William was sent to Hawkeshead Grammar School, later went to Cambridge to study for a Batchelor of Arts degree in 1787. In 1794 he visited Penrith to see his good friend and stayed at The Robin Hood Inn, in King Street. Frequently returning to the Lake District, to be nearer his beloved sister Dorothy. They used to do a lot of walking. It seems he was no stranger to conserving the scenery around him. It is noted he often mounted the Border Beacon, to see the panoramic view, of the mountains and scenery, which was breathtaking. It appears he always believed in preserving the area. Having lived for a time in Germany with his sister Dorothy and friend Coleridge, in London and other areas, he always came back. During the French Revolution in 1792, he had a relationship with a French woman called Annette Vallon and she had a child, only discovered in the last century.

The debt owed to his father enabled him to marry his childhood sweetheart Mary Hutchinson in 1802, and they had 5 children. Two of which died aged 6 and 3. Their grief was immense. Thomas, died of pneumonia after contracting measles and his daughter Catherine had always suffered with ill health. The others were also seriously ill with measles, but they survived.

Thanks to Wordsworth poetry and his publication ‘Guide to The Lakes’, many people from home and abroad visit our wonderful part of the country. It is believed William Wordsworth created the idea of National Parks, where people can admire the landscapes and preserve their natural beauty. ‘He considered Nature as a living personality’ believing there is a divine spirit in all objects of Nature, hence they have a healing power. Perhaps, after the death of his parents so young in life and gradually losing his friends and family, he found comfort and peace, in the part of the country he loved so much. For 50 of his 80 years of life, he lived in his beloved Lake District. An early environmentalist who worked to preserve its natural beauty. In his guide, he gave warnings of planting non-native conifers that would spoil the beauty and erode the soil of the region. In 1850, he died of pleurisy in Grasmere. Three months after his death, his widow Mary gave his final poem its name ‘The Prelude’. It was dedicated to Coleridge, his friend.

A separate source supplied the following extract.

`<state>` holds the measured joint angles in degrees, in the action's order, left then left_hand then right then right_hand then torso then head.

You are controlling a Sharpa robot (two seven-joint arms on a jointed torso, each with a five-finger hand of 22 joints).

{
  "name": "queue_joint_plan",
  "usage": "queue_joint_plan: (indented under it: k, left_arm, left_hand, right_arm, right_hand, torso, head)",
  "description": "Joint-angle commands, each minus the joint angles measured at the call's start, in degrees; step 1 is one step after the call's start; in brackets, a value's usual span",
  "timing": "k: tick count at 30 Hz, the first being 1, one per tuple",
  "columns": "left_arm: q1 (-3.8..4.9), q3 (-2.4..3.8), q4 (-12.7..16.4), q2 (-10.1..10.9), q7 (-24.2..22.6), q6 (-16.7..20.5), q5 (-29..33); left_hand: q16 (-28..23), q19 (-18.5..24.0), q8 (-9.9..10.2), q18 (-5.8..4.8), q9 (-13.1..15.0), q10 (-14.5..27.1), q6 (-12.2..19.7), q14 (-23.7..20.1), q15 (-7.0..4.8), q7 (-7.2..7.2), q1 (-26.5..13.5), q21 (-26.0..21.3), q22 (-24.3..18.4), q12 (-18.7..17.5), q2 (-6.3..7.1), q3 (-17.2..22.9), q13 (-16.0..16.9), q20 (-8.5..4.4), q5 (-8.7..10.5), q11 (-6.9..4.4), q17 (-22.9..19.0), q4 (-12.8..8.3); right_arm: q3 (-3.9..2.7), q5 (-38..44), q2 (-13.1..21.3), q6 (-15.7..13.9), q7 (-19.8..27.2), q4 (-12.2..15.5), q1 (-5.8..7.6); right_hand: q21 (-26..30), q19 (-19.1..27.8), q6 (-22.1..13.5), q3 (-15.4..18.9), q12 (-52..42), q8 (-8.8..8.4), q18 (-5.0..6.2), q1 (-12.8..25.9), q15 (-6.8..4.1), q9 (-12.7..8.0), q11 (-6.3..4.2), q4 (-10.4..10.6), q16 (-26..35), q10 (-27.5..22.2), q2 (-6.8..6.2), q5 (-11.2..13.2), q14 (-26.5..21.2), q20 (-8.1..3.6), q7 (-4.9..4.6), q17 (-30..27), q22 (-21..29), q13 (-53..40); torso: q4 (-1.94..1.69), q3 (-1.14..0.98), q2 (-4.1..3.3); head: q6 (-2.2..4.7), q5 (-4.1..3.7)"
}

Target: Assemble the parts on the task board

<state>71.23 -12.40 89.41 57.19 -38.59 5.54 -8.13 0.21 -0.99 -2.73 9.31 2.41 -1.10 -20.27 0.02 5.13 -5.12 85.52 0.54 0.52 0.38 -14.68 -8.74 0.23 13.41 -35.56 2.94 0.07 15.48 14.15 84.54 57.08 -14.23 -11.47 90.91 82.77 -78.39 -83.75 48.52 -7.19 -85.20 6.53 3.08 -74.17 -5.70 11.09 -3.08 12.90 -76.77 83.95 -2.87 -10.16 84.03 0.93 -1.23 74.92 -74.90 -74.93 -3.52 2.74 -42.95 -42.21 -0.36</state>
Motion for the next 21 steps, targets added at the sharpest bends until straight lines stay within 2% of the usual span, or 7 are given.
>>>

Maybe Coleridge, his wife and his sister Dorothy also influenced William’s thinking and even contributed to his poems, as his wife Mary had done, by adding the final verses of his famous daffodil poem? I don’t doubt they shared their ideas, which would enhance his writing. I often wonder what Wordsworth would think of our attempts at conservation today? Introducing wildlife species, which are unsuitable and finding like the red squirrel being dominated by the foreign grey one. Pretending we’re looking after our woodlands, by cutting down those trees, which have taken many years to grow and replacing them with tiny trees and saplings, which are supposed to replace them? Added to this, we are still letting our farmers cut down our trees and hedgerows to allow them, that extra bit of land, hence depriving birds and wildlife shelter and food, let alone causing more flooding because the excess water isn’t being able to soak into the ground, drawn by the roots. Spraying our crops with poisonous substances, which we will ingest, same as our cattle and sheep. Filling in the ditches, so the roads flood. Building on the flood planes. Over populating our cities, villages and towns and wonder why there is so much discontent? Fly tipping because people now have to pay the councils and some just casually throwing it out of their car windows, because they cannot be bothered to bin, or tip where they should. And, now they are burying more nuclear waste than ever before!

I think Wordsworth was a realist as well, as a for runner for conserving what’s left of our countryside and places of interest and like many of us, would believe we can still stop all this destruction and pollution, if we act now, not wait until it’s too late. Too much emphasis is on power and money, instead of being used to keeping this country safe for our wildlife and ourselves.